As you consider the importance of your employees to your businesses success, take an informed look at your workplace with a proactive and practical approach.
- Are you hiring and retaining the best talent for your company and company culture?
- Are there specific competencies that are critical to the person’s success in the position and to their contribution to your organization?
- Are you tapping into the right candidate pool, vetting candidates by asking the right interview questions, keeping candidates engaged in the process, and making timely offers before losing your best candidates to your competition?
- Do you know if your salary and benefits programs are competitive with the external markets where you compete for talent?
- Are you on-boarding new employees in a way that educates and supports them to be their best?
- Do you know if employees are engaged in their work and understand/are committed to company goals?
- Are you compensating your employees fairly and in a way that is meaningful to them?
- Are you investing in training and development to grow and retain your internal talent?
- Are you losing valued employees to competitors?
- Are employee concerns and issues being addressed?
- Do you properly classify your employees and pay overtime when required?
- Are you confident that you provide required documents to new hires and current staff, and retain documents properly?
- Do you have complaints filed against your company by current or former employees, or have you been contacted by the government regarding an employment-related matter?
- Do you have a process for employees to report complaints?
Solutions to consider in response to the challenges (you can keep it simple):
- Develop a recruitment strategy that reflects the needs of the company, and holds managers accountable for the right hires.
- Develop an onboarding process to orient and support new hires, as well as obtain and provide required documentation.
- Create an employee handbook that is compliant, communicates company policies and sets the right tone for your company culture.
- Create job descriptions to be used for hiring and set benchmarking salaries to ensure external competitiveness and internal equity.
- Develop an employee performance process to evaluate and fairly reward employees for their work.
- Assess employee engagement through surveys, interviews and other methods.
- Invest in HR technology to manage employee-related information.
- Train your staff, at a minimum, on conducting interviews and respect in the workplace.
In addition to addressing compliance and operational practices, it is important to consider the people development strategies that impact customer loyalty, the health of your business and the overall value of your company.
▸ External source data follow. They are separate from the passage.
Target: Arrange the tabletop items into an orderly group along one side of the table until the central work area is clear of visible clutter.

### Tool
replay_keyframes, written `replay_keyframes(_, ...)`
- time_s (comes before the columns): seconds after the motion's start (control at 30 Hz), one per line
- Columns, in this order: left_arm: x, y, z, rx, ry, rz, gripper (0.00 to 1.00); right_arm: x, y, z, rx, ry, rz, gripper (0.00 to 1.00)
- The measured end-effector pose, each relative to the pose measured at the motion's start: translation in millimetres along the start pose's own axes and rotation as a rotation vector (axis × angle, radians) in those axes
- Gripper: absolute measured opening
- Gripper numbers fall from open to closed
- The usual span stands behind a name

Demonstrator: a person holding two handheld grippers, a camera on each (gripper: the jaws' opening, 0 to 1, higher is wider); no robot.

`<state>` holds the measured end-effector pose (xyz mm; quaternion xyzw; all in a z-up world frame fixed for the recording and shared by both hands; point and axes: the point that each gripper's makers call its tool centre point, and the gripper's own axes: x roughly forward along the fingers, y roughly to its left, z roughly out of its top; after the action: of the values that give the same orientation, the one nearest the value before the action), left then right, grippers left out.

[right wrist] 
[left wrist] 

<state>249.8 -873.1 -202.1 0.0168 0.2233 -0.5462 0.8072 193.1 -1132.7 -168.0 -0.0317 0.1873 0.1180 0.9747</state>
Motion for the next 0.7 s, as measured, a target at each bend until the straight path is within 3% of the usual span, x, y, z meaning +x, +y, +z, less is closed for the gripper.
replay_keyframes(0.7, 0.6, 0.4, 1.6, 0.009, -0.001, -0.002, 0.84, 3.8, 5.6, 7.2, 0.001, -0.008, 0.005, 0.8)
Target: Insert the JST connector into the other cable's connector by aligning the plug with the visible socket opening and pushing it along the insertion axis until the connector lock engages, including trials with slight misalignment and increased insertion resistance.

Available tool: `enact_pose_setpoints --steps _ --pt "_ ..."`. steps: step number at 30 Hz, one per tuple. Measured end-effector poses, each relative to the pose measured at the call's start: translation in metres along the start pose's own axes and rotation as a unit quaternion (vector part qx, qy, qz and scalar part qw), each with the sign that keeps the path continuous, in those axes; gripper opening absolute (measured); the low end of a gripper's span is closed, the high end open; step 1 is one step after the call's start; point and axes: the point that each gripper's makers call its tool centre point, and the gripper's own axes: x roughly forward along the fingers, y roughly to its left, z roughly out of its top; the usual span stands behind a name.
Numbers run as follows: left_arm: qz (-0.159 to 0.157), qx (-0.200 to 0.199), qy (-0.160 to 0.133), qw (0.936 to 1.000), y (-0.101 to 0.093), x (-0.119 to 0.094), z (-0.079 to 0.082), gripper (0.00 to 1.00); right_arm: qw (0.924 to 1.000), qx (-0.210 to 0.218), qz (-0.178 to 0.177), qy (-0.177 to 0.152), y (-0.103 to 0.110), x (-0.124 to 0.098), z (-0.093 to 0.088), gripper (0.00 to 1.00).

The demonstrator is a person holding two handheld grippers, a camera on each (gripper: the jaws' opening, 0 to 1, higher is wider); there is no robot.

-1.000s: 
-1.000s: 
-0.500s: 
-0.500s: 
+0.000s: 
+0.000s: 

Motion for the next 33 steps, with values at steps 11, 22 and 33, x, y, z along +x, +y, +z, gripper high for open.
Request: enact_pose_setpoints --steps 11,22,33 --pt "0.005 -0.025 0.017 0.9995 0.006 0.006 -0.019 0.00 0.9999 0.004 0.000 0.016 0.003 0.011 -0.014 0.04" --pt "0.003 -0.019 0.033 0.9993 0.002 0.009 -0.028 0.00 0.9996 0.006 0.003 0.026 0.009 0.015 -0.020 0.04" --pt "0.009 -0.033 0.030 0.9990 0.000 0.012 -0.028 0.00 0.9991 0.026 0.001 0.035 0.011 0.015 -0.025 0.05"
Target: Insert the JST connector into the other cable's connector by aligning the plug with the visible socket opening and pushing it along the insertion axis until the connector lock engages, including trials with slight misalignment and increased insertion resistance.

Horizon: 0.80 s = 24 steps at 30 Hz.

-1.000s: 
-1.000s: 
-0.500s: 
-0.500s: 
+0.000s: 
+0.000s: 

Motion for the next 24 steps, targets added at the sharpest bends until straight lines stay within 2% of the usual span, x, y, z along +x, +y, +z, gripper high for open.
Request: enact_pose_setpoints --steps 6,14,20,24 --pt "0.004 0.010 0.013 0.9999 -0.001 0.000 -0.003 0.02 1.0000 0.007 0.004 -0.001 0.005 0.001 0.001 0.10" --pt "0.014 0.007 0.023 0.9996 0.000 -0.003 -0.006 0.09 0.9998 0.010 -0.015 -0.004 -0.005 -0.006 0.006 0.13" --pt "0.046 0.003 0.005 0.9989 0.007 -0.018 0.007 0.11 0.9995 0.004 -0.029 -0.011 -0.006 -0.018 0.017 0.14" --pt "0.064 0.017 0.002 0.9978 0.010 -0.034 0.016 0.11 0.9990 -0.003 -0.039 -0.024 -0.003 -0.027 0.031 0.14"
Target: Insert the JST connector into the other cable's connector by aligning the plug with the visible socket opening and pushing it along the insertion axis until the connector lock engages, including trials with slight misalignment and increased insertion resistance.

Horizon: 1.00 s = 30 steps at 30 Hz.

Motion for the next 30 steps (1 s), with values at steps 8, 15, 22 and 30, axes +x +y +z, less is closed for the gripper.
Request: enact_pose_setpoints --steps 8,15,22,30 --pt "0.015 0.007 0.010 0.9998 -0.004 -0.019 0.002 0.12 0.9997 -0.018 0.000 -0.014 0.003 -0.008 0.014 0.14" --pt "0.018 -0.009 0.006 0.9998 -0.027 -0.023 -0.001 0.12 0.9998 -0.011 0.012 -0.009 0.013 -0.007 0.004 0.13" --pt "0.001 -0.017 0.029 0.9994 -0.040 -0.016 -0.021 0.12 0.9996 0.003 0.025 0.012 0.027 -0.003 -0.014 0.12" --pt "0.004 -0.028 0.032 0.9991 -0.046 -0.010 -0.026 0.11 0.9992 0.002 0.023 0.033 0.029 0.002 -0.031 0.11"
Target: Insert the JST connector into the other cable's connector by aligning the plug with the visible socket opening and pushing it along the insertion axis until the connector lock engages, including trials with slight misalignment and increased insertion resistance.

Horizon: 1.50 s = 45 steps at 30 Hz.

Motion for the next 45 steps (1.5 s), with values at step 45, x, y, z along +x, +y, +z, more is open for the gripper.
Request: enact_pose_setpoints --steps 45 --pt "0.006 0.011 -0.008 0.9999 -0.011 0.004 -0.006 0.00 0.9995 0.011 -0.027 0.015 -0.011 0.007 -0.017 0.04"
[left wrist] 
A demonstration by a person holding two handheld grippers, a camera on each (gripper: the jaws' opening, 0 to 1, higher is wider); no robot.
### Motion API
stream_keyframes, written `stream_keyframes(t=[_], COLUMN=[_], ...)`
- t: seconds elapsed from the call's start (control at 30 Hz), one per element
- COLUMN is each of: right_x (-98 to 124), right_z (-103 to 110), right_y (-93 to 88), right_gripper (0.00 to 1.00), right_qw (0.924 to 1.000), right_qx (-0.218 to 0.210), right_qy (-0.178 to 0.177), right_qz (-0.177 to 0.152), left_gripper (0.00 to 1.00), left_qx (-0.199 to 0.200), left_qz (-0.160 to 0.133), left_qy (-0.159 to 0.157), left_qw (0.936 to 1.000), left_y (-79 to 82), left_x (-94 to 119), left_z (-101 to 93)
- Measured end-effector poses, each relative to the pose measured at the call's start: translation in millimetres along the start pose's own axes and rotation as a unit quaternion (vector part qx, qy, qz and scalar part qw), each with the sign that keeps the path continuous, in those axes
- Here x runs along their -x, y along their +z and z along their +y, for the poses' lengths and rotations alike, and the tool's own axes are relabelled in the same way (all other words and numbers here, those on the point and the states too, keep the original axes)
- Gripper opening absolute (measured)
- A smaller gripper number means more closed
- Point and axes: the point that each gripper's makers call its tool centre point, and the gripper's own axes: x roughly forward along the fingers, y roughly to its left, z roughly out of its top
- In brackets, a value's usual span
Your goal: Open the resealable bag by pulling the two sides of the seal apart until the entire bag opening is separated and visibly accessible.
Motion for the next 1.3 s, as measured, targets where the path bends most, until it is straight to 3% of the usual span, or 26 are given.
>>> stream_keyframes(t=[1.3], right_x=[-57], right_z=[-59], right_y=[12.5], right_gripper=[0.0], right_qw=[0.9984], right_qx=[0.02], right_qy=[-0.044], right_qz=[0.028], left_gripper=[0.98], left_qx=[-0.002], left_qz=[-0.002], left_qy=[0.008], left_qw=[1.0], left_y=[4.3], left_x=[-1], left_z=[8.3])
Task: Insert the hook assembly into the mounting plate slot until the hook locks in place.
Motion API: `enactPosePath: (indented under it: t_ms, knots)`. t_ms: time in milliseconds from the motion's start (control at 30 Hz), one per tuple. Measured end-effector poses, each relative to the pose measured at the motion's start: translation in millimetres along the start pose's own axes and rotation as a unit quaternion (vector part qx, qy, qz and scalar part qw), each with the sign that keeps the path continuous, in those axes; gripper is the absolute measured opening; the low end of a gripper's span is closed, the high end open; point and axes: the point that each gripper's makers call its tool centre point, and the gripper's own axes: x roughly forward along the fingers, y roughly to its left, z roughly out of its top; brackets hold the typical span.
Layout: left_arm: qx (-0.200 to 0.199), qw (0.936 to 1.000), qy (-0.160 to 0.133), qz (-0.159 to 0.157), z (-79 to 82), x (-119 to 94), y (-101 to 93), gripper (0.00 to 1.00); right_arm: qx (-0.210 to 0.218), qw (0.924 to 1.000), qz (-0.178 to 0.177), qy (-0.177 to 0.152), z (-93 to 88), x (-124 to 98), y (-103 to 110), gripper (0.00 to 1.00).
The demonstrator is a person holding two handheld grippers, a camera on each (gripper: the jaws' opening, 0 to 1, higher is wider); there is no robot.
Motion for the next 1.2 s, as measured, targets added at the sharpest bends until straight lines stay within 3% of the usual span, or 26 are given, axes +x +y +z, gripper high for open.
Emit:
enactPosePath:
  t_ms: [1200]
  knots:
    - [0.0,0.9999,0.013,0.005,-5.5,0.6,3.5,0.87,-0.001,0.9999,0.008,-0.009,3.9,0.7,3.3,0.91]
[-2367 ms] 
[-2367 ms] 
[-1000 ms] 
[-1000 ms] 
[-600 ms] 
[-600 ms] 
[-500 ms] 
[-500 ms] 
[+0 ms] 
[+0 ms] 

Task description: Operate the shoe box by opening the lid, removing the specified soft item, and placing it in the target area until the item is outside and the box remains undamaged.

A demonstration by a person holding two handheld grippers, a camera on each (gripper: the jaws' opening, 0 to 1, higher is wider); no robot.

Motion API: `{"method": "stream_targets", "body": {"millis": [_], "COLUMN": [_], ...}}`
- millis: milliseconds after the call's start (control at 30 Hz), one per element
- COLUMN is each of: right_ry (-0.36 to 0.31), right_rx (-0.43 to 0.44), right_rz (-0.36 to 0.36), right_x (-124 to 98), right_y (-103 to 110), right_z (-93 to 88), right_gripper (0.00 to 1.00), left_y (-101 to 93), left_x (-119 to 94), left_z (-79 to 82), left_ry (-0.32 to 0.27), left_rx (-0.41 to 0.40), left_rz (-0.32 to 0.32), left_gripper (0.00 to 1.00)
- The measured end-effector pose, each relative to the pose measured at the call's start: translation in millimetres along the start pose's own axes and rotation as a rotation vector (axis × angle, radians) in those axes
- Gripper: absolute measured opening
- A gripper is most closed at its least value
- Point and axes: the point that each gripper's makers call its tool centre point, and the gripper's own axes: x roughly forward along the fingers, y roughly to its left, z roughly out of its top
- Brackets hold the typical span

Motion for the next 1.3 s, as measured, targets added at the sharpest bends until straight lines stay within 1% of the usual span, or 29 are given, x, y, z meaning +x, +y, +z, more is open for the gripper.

Some initiatives you might consider include: creating communication platforms; providing employee, leadership and management development programs; evaluating employee engagement and creating succession plans.
Investing in HR also requires that you determine who will do the work. Depending on your company culture, people and financial resources, consider options that will work for you:
- Build internal capability: Develop someone on your staff to take on the responsibilities for HR solutions (you may want to spread the responsibilities among different people such as your CFO, COO or someone on their staff.
- Build external relationships: create partnerships with your benefits broker, employment counsel, or HR consultant to handle all or parts of the process you are not able to build internally.
- Hire an expert: If you do not have the required skills, consider hiring an HR professional, either full-time or part-time, to manage the HR function.
Making the decision to spend time and resources on managing your employees is essential to grow your business. It will allow you to hire and retain the best and most committed, minimize the risk of penalties or costly employment litigation, and enable you to focus on the bottom line.